EXERCISE BRIEF =
Write out exactly the line containing "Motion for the" and all lines that come after it in the listing below, through the very last one.
- - -
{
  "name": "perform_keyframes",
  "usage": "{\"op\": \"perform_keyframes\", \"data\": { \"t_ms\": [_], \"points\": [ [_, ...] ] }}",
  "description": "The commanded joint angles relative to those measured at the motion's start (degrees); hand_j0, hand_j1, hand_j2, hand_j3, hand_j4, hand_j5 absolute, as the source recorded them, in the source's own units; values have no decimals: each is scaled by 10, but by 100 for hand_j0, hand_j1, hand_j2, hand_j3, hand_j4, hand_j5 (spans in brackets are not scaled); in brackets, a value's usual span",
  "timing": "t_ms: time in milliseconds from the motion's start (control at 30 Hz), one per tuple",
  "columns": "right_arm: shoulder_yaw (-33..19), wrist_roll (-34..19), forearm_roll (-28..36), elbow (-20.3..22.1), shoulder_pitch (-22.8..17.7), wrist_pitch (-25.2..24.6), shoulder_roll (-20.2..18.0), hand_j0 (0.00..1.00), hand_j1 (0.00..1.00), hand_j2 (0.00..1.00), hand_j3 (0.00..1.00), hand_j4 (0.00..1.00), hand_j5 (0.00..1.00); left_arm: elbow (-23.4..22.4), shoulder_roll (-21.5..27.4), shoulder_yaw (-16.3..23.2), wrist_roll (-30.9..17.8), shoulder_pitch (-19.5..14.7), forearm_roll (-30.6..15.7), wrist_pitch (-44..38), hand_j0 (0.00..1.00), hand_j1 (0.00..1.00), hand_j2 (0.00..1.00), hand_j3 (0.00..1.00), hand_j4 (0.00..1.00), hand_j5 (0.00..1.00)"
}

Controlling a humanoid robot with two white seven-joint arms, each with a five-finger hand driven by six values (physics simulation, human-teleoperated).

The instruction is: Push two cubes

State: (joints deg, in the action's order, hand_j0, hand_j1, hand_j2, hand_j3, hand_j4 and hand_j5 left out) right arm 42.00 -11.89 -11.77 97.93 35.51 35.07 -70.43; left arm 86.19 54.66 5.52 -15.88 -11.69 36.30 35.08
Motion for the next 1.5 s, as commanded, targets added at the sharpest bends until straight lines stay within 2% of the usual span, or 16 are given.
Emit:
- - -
OUTPUT FOR THIS TASK =
Motion for the next 1.5 s, as commanded, targets added at the sharpest bends until straight lines stay within 2% of the usual span, or 16 are given.
Emit:

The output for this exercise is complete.